元々、アルガスは今回の攻略で成果を得ようとは考えていなかった。
今回のアルカナダンジョンでは最近チョロチョロと周辺国を強化し続けているエリクという存在を抹殺できればよかったのだ。
「全く使えぬやつ。その無駄に育った胸を使って誘惑の一つでもすれば隙ぐらい作れるだろうに」
アルガスの目に好色が浮かぶ。ミーニャはそんなアルガスの視線を眉をピクリとも動かさずに受け止める。

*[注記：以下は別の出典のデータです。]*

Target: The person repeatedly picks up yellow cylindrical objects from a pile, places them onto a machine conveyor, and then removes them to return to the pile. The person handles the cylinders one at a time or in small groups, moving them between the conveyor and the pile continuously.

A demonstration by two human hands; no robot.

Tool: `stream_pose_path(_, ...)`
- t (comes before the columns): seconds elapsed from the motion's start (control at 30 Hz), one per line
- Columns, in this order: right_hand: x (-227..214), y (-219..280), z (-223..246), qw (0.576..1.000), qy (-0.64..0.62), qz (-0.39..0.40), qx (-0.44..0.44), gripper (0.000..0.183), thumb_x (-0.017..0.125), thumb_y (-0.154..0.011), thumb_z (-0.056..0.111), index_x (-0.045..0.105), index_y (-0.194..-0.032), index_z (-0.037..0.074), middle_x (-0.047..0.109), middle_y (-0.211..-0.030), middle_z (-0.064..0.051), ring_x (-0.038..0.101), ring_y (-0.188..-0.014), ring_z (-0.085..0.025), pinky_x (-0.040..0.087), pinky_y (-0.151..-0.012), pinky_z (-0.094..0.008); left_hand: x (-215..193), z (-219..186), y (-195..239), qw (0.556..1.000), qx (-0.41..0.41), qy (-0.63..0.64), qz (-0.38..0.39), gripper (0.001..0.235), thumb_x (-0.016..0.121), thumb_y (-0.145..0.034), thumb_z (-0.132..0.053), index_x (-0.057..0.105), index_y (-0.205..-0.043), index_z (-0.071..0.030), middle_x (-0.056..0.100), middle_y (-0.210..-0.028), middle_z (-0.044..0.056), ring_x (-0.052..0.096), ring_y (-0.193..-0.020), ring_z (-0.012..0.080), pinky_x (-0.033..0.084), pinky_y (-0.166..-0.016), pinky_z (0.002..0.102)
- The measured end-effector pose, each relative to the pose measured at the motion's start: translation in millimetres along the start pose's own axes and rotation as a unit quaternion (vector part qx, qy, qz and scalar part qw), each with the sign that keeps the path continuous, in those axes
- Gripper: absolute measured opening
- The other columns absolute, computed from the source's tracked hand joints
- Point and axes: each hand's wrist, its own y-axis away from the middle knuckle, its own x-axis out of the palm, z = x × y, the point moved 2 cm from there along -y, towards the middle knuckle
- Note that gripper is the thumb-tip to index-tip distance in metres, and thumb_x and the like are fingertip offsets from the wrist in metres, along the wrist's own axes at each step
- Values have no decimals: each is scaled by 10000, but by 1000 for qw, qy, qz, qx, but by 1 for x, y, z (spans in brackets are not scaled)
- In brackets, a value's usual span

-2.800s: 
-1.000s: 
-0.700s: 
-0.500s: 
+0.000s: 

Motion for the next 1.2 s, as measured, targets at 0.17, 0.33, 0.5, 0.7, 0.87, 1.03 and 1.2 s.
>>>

「それにしてもあのソフィアとかいう小娘。もう許さぬぞ。人を小馬鹿にしおって……」
今回のアルカナダンジョン攻略における作戦をぶち壊したのはソフィアの一言によるものが多い。
帝国の調査にも全く引っかからなかった青髪の少女は寄りにもよってエリクと同等の力を持っているようだ。

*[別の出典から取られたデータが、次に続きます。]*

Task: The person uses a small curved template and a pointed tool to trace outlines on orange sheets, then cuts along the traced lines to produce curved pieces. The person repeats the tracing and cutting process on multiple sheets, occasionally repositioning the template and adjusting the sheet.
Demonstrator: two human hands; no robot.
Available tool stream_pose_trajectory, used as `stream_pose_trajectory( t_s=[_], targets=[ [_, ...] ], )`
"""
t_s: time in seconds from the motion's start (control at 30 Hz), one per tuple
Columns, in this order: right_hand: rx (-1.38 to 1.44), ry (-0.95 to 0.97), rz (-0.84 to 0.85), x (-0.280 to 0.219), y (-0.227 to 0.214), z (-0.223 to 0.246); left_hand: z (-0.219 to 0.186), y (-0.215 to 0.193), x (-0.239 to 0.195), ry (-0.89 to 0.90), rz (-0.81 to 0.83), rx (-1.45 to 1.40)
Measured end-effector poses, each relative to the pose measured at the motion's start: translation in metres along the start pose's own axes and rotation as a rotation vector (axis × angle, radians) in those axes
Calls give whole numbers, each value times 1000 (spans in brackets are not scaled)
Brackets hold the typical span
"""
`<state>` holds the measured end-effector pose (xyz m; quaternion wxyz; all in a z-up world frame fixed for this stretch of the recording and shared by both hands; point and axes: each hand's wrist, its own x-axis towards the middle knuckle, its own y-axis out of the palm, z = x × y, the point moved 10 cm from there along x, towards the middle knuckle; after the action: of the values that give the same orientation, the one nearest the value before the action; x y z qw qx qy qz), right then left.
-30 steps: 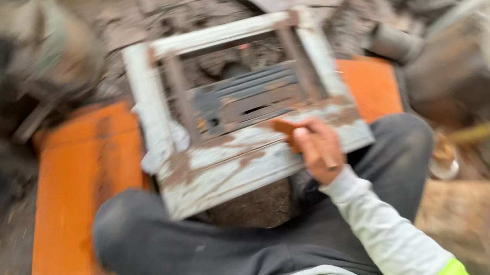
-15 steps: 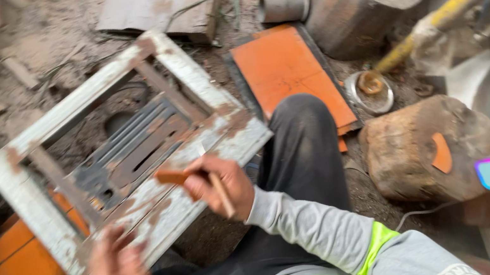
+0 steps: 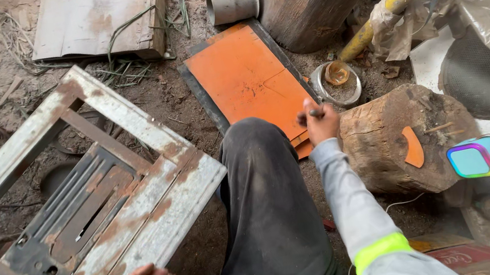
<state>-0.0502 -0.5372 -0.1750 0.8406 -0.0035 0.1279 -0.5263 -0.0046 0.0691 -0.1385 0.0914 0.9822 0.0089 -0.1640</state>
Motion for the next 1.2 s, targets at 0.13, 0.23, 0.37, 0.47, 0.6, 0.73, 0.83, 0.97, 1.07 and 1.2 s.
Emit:
stream_pose_trajectory(
  t_s=[0.13,0.23,0.37,0.47,0.6,0.73,0.83,0.97,1.07,1.2],
  targets=[
    [-602,363,-326,-8,-20,-96,65,-34,13,-141,-28,77],
    [-611,506,-324,-23,-6,-113,97,-57,19,-224,-89,116],
    [-588,559,-253,-18,12,-109,118,-68,30,-269,-139,115],
    [-573,551,-205,-5,18,-100,125,-72,32,-281,-175,98],
    [-579,540,-163,-9,18,-90,124,-82,22,-297,-202,73],
    [-600,453,-72,-23,13,-66,119,-87,13,-275,-200,37],
    [-624,457,-76,-49,7,-58,121,-92,20,-326,-169,27],
    [-644,389,-72,-72,0,-55,112,-107,19,-229,-215,26],
    [-626,184,-31,-52,3,-42,104,-116,11,-210,-253,36],
    [-128,-118,49,-7,12,-15,69,-83,6,-136,-191,-51]
  ],
)
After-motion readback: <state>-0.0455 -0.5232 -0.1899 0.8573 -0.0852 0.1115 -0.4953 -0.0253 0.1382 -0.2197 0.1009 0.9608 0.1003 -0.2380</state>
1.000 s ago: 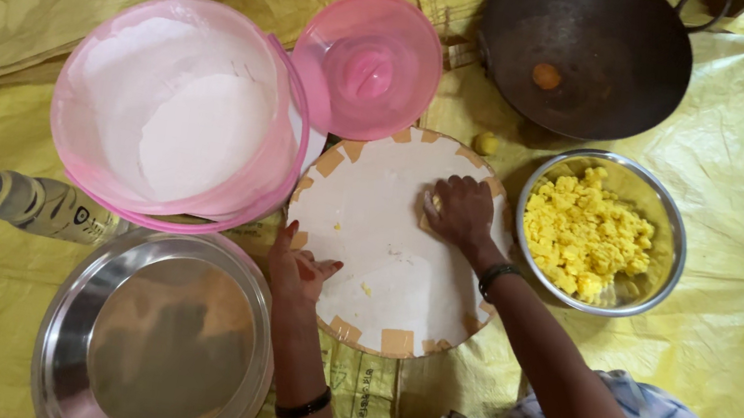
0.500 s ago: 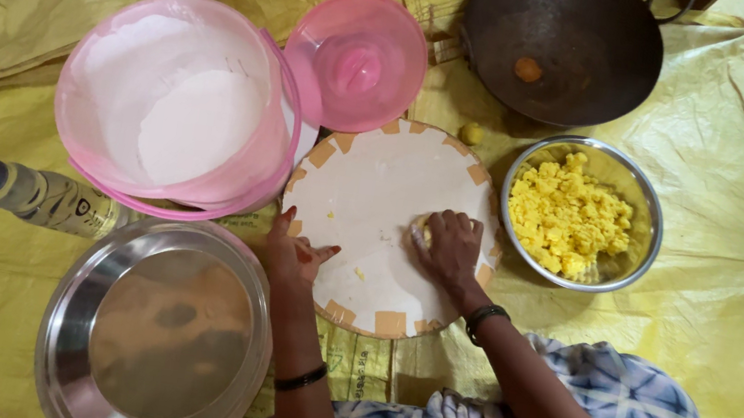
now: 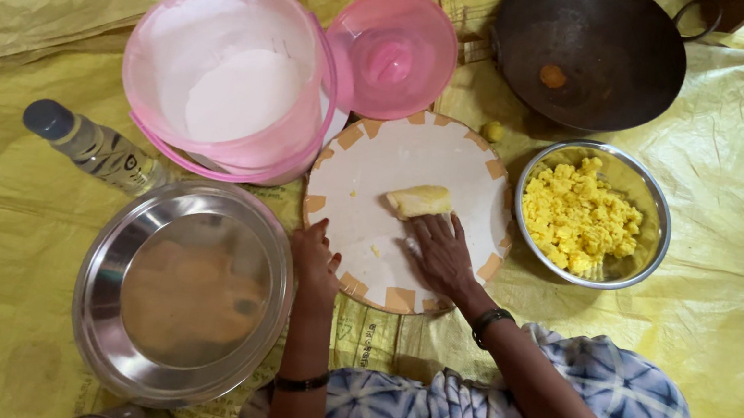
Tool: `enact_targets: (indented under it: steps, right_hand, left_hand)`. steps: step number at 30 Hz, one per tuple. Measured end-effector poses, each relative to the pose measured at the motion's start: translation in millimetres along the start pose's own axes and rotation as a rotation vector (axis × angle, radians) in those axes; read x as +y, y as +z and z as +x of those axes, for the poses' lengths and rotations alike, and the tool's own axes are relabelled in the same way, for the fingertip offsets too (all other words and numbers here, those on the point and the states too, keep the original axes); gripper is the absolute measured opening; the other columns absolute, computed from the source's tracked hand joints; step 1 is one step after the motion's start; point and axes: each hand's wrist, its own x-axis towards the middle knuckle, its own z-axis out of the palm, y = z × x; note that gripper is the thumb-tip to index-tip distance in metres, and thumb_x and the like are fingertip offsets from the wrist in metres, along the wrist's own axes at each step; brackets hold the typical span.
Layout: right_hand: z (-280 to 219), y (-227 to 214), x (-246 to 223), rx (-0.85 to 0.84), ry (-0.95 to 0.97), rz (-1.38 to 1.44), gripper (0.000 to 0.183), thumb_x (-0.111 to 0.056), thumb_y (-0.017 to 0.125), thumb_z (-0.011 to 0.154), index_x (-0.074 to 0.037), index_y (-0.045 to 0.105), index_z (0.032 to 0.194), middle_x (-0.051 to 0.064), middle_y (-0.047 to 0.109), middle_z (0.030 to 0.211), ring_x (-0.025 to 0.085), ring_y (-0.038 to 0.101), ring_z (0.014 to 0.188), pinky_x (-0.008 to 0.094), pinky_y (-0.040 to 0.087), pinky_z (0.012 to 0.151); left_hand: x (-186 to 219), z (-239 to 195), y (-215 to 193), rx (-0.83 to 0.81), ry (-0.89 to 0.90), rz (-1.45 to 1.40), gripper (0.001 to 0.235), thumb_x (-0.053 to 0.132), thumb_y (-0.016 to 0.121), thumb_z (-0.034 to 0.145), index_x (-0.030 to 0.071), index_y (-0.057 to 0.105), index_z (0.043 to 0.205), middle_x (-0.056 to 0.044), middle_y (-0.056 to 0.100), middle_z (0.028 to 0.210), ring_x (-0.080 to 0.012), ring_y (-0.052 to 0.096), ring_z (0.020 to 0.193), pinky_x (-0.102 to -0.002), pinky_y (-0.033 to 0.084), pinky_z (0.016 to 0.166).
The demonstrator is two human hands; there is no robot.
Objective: The person kneads and shapes a yellow dough-like mixture on a flat board. They add a white powder from a pink container and continue to mix and roll the dough into a cylindrical shape.
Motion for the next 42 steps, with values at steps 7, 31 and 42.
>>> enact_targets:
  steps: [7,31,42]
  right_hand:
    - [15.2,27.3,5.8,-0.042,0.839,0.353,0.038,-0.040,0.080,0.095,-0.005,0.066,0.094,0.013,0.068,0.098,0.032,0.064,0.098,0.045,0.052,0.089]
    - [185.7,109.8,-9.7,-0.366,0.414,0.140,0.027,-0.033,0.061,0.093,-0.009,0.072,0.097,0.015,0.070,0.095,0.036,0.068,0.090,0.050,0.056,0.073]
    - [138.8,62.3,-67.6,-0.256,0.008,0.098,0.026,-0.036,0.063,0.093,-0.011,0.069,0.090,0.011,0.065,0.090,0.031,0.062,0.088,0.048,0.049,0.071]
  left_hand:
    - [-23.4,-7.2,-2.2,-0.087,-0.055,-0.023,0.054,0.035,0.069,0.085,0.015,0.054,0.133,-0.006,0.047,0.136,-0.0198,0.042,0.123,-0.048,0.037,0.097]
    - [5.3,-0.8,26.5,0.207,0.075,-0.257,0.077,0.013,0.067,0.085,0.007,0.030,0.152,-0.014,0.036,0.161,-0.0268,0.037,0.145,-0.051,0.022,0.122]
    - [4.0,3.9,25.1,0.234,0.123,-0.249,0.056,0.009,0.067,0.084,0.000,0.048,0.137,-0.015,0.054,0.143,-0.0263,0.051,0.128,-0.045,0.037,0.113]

過去に帝国に現れては商人や一部の貴族とも繋がりを持っている。場合によってはエリク以上に帝国にとっての脅威となりうる人物だった。
「こうなってしまっては仕方ない。後は持ってきた財宝のどれを獲得するかだな。貴様の活躍を盾にすればある程度は得られるが……」
狙うのはやはりアルカナコアだろう。あれは世界中を探しても今のところモカ王国にしかない物だし、所持することで今回の攻略をどこが主導したか内外に知らしめることができる。

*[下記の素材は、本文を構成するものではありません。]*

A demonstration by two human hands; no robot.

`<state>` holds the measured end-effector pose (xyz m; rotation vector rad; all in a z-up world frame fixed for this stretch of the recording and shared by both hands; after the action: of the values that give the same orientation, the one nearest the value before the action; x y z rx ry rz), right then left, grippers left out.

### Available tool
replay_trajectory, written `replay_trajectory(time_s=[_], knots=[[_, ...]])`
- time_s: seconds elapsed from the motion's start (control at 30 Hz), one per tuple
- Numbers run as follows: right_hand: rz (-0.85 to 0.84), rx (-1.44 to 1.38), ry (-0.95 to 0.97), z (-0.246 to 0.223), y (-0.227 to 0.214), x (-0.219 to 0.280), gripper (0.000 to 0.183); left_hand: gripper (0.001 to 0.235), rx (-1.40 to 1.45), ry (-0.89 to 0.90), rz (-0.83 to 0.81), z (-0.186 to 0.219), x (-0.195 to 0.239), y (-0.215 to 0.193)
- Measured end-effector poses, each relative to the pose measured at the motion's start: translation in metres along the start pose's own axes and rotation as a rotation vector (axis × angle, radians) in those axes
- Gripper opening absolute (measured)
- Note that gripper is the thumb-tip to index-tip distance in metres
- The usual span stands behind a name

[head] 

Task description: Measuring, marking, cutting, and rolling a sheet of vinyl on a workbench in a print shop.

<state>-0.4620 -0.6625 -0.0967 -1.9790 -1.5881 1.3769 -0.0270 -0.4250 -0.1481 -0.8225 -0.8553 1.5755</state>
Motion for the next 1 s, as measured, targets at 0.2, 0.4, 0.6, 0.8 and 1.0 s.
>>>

オリハルコンやミスリルなどのインゴットも価値は高いのだが、武器に加工したりなど利用するとなると利益に還元するまでに時間がかかる。
話を聞く限りエリクこそが今回の攻略において最大の功労者らしいので、他の攻略者はアルカナコアを狙うのを遠慮するだろう。
「おい、ミーニャよ」
アルガスはアゴに手を当てるとミーニャの顔をまじまじと見た。
皇帝が街の女に産ませた娘だけあって身分を知っている人間は少ない。だが、母親が余程の美人だったのかその容姿を受け継いでおり目を見張る美しさだ。
アルガスは下卑た笑みを浮かべると。
「お前、エリクという小僧に抱かれてこい」
「っ!?」
その言葉にミーニャの瞳が揺れ動いた。
「可能ならそのまま暗殺してくるのだ。もしそれができない場合、奴にアルカナコアを譲るよう言え」
エリクの周囲には綺麗どころが揃っている。マリナやルナは宝石姫の二つ名を持っているし、ソフィアもそれに負けない美しさとあどけなさを持っている。だが、アルガスの見立てではミーニャも負けてはいなかった。
「そ、それは……いや」
ここで初めてミーニャが声を出す。瞳が揺れ動き人形から人間へと表情が変化した。
「私に逆らうというのか? 貴様の父はこのまま薬を与えなければ長くは生きられぬのだぞ!」
その言葉にミーニャは息を飲む。これまでアルガスの命令に耐えてきたのは父の存命を願えばこそ。ミーニャが手を強く握りしめると指の間から血がポタポタと零れる。そして……。
「わかり……まし……た」
そう言うとノロノロと部屋を出て行った。
「ふん、人形が生意気にも逆らいおって」
これまで反応を見せなかったミーニャの態度にアルガスは少し気分を良くする。
嫌がる相手に無理やり命令をした愉悦間を感じたからだ。
「ふっふっふ、ミーニャがエリクを誘惑して成功した時の小娘の反応が楽しみだ」
イブがエリクに寄り添っているのを何度も見ている。アルガスはエリクを奪われて絶望しているイブの表情を想いうかべると不気味な笑みを浮かべるのだった。